BEGIN AI GENERATED TEXT

Two collaborators can lose a table-body edit when an old or externally-created
post has no persisted CRDT document and contains duplicate table rows.

The browser repro starts with serialized post content containing a table body
with three one-cell rows:

anchor
same
same

One user edits the later duplicate row to edited-second-duplicate. Another
user deletes the earlier duplicate row through the normal table toolbar. The
edit marker is visible in the editing user's browser before the delete is
clicked. After normal RTC convergence, both editors show only:

anchor
same

When the user performs a normal Save draft, the saved post body contains the
lost two-row table and the post revisions do not contain
edited-second-duplicate.

This is a body-content loss bug, not a title-loss bug.

Reproduction Levels

  • CRDT merge repro:
    packages/core-data/src/utils/test/rtc-table-duplicate-body-revision-loss.test.ts
    (does not lose a later duplicate table row edit when another session deletes the earlier duplicate row).
  • SyncManager repro:
    packages/core-data/src/utils/test/rtc-table-duplicate-body-revision-loss.test.ts
    (does not let SyncManager lose a duplicate table row edit after independent no-CRDT bootstraps).
  • Browser Playwright repro:
    test/e2e/specs/editor/collaboration/collaboration-table-duplicates.spec.ts
    (saves the later duplicate row edit into revisions when another user deletes the earlier duplicate row).
  • Fuzzer coverage:
    packages/core-data/src/utils/test/crdt-table-duplicates.fuzz.test.ts.

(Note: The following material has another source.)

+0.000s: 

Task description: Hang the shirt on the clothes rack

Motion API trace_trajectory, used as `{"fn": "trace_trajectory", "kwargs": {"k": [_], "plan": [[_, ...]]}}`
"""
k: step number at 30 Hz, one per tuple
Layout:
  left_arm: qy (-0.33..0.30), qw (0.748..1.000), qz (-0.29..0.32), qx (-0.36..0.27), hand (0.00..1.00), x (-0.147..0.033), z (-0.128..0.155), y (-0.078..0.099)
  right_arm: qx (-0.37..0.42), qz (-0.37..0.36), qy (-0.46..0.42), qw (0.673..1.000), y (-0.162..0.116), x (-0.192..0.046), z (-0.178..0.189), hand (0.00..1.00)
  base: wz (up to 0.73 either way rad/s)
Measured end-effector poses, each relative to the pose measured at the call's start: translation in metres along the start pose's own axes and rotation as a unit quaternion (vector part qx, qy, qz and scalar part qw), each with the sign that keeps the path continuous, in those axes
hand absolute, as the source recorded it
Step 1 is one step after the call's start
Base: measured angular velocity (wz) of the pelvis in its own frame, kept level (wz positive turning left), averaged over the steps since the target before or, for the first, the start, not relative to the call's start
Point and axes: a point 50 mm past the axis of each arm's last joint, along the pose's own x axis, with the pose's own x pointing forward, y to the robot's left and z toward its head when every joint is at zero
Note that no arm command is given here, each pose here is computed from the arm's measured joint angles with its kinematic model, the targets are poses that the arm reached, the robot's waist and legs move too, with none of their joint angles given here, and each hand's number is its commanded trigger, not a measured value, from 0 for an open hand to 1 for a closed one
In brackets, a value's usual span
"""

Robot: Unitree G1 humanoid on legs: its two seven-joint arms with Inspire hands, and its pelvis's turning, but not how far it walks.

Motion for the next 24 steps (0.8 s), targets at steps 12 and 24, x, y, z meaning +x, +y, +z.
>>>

The focused lower-level command is:

npm run test:unit -- packages/core-data/src/utils/test/rtc-table-duplicate-body-revision-loss.test.ts --maxWorkers=1

The browser command is:

npm run test:e2e -- test/e2e/specs/editor/collaboration/collaboration-table-duplicates.spec.ts -g "saves the later duplicate row edit into revisions" --workers=1

Expected failure on the buggy code:

  • The editor body after convergence and before save is ["anchor", "same"].
  • The persisted post content is the two-row table.
  • The revisions contain the two-row table and the original three-row table.
  • No revision contains edited-second-duplicate.

Relationship To Known RTC Table And Revision Bugs

Duplicate Table Row Divergence: #77723

WordPress/gutenberg#77723
is the closest known bug. It was about ambiguous value matching for duplicate
query-array entries. Dan's stable table query-array identity work fixed the
shared-CRDT case by carrying an internal __unstableSyncId through runtime
table attributes without serializing it into post content.

That fix is present on this base, and the existing control repro passes:

npm run test:unit -- packages/core-data/src/utils/test/crdt-table-duplicates-repro.test.ts --maxWorkers=1

That control initializes document B from document A's CRDT state, so both
sessions share row identities before editing. The remaining bug is different:
old/no-CRDT serialized post content can be independently bootstrapped in two
browser sessions. Each session parses the same duplicate rows from HTML and
creates its own internal identities. Because the rows have the same visible
content and no shared persisted identity, "delete the earlier same row" and
"edit the later same row" are still ambiguous after the two independent CRDT
states meet.

I checked the browser repro on Dan's hardened duplicate-table branch
try/rtc-duplicate-table-rows-stock-repro-pr-trunk (2e153b32280, containing
Harden table query identity sync). The stock table-body repro still fails
there, and the revision-level browser repro still saves a two-row table whose
revisions omit edited-second-duplicate. This is therefore not just a re-find
of the earlier shared-CRDT duplicate-table fix.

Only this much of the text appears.